The range to repeat runs from the line with "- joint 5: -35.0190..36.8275" to the last line below, both ends included; give it exactly and without pictures.

++++ EXERCISE DATA

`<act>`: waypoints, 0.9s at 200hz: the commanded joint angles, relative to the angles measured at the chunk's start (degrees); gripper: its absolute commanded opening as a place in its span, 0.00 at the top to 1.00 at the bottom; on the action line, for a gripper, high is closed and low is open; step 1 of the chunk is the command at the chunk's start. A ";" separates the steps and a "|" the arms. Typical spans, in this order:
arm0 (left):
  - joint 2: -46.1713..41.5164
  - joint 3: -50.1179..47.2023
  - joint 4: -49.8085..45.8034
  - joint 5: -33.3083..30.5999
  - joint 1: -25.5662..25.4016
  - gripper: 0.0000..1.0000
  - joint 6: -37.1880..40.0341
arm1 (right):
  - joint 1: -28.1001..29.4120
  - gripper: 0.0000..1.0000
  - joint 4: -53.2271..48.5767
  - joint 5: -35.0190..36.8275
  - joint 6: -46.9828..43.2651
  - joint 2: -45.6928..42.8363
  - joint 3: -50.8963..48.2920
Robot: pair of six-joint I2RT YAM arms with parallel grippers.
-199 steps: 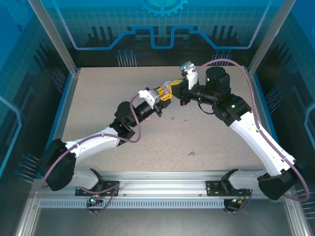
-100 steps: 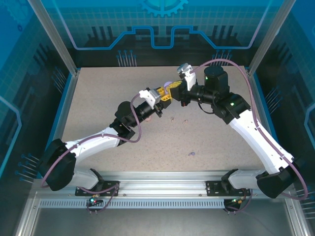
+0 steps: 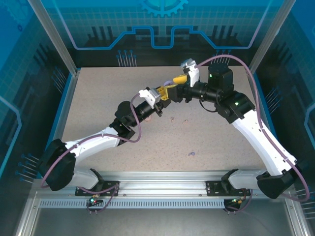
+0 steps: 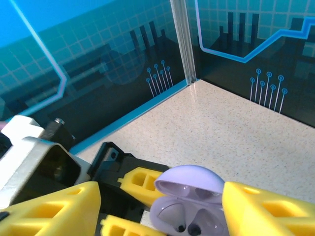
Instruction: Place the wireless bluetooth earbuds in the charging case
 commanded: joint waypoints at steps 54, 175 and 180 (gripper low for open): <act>-2.49 -3.18 3.08 -4.87 0.29 1.00 0.11 | -2.56 0.27 -13.43 21.78 25.33 -12.86 -6.85; -9.11 -9.57 1.83 -6.35 0.72 1.00 -1.96 | 4.07 0.31 -22.21 26.22 60.69 -9.60 -42.48; -9.14 -9.67 1.85 -6.34 0.74 1.00 -2.11 | 4.82 0.31 -21.80 25.80 61.45 -9.12 -43.12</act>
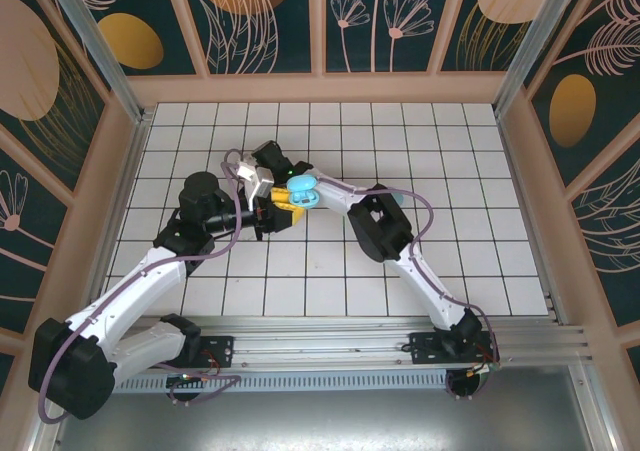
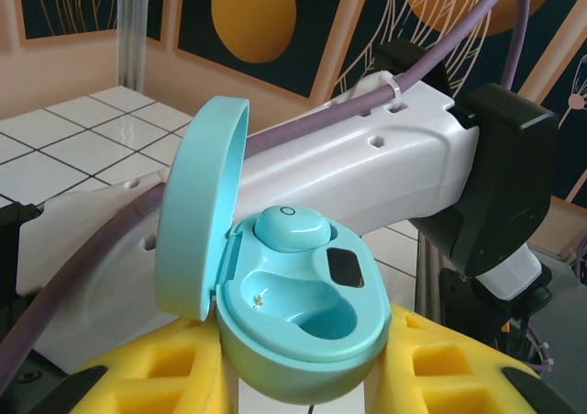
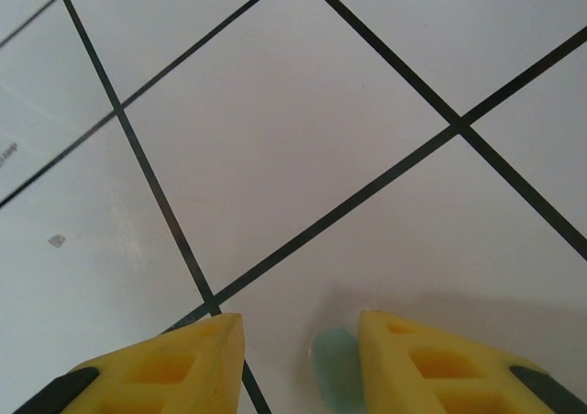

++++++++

RESPONSE TO THE EXERCISE »
  - joint 5: -35.0190..36.8275
  - joint 6: -46.9828..43.2651
  - joint 2: -45.6928..42.8363
  - joint 3: -50.8963..48.2920
Robot: pair of six-joint I2RT YAM arms with parallel grippers.
-199 steps: 
-100 steps: 
+0 steps: 
+0 steps: 
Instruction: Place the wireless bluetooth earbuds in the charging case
 commanded: joint waypoints at steps 54, 175 and 180 (gripper low for open): <act>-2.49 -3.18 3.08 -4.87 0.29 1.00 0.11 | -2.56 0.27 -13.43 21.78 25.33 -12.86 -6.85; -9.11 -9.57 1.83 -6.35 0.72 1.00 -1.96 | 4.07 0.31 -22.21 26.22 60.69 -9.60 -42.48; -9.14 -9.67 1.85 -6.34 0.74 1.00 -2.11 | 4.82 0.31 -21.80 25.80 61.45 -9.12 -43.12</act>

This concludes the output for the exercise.